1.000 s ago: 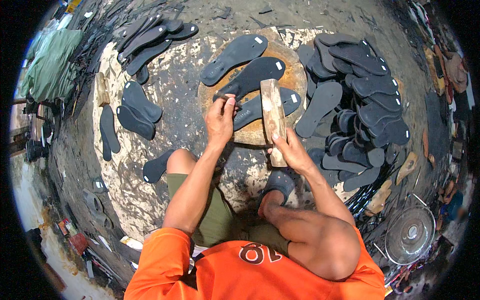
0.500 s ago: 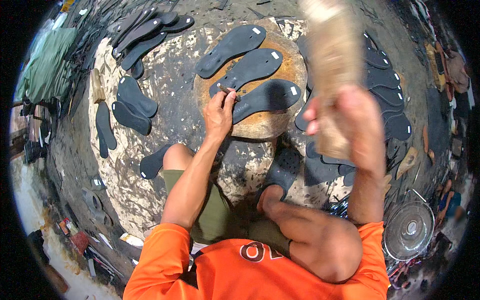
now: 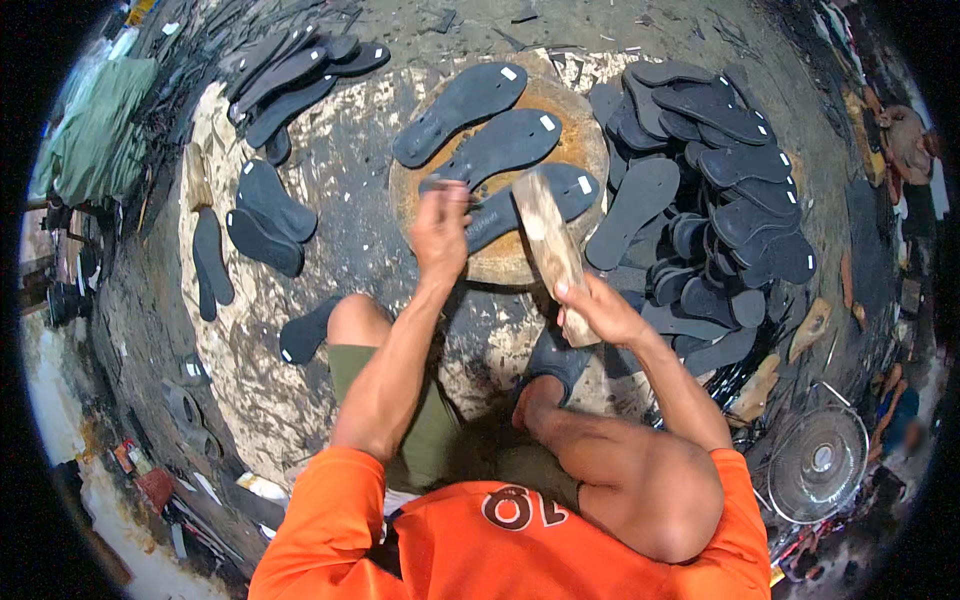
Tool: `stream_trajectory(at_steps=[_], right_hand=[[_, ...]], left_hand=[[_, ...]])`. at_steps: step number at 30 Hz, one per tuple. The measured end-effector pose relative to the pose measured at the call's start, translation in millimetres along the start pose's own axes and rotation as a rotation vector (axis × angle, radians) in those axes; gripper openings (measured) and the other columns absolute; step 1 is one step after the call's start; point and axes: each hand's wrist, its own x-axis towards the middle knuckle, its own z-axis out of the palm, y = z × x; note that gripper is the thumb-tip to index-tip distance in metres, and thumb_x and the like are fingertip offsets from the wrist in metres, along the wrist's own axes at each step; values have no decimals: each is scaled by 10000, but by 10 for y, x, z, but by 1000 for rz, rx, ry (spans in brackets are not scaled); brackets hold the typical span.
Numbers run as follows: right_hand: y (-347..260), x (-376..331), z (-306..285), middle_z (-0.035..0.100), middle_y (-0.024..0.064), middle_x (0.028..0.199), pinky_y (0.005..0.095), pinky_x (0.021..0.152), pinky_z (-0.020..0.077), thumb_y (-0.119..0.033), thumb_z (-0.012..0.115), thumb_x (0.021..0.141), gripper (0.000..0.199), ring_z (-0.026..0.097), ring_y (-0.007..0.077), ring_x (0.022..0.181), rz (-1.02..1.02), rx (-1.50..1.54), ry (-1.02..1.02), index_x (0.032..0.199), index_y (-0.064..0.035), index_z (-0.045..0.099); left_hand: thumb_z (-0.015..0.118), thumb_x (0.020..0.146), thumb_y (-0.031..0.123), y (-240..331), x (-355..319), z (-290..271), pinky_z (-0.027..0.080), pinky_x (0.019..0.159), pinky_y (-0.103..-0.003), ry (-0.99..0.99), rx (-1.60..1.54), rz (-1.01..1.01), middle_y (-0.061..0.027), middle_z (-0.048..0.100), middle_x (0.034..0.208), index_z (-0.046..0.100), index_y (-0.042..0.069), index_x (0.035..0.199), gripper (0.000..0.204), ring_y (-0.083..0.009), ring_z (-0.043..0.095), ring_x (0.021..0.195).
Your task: The person repeatedly strikes the soles of black sandals with a wooden block on a circular wooden board. They handle the sandals one at a time, striking each sole multiple times before moving to the next.
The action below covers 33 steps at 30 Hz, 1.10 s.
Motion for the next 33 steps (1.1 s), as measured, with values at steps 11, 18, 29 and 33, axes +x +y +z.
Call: stream_trajectory(at_steps=[11,18,29,33], right_hand=[[218,22,51,659,41,974,301,766,523,-433,594,1036,522,615,122,829,75,-21,67,1312,10,574],[-1085,-452,115,657,97,969,300,684,555,-399,576,1046,485,654,141,803,-182,58,57,1285,19,523],[-208,7,-52,696,199,1043,402,814,553,-523,591,1005,585,684,273,950,-25,-315,-101,1269,-1,579],[303,-102,-59,616,9,934,268,696,532,-437,619,1028,481,607,84,788,100,-48,-47,1234,-7,553]], left_hand=[[609,1037,192,64,-383,-36,546,709,-372,-179,160,-32,-146,727,876,680,8,1072,200,-253,724,786],[665,981,120,19,-422,-26,535,739,-430,-177,282,221,-169,689,951,690,5,1039,131,-357,680,855],[740,863,65,-188,-416,-36,517,825,-440,-197,329,564,-135,704,1045,715,37,1050,191,-366,652,941],[585,1057,274,129,-279,64,531,747,-417,169,-612,-610,-112,630,842,674,1,951,305,-188,640,810]])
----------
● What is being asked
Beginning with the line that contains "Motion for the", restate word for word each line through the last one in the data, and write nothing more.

● Reply
Motion for the next 33 steps (1.1 s), as measured, with values at steps 11, 18, 29 and 33, axes +x +y +z.
Call: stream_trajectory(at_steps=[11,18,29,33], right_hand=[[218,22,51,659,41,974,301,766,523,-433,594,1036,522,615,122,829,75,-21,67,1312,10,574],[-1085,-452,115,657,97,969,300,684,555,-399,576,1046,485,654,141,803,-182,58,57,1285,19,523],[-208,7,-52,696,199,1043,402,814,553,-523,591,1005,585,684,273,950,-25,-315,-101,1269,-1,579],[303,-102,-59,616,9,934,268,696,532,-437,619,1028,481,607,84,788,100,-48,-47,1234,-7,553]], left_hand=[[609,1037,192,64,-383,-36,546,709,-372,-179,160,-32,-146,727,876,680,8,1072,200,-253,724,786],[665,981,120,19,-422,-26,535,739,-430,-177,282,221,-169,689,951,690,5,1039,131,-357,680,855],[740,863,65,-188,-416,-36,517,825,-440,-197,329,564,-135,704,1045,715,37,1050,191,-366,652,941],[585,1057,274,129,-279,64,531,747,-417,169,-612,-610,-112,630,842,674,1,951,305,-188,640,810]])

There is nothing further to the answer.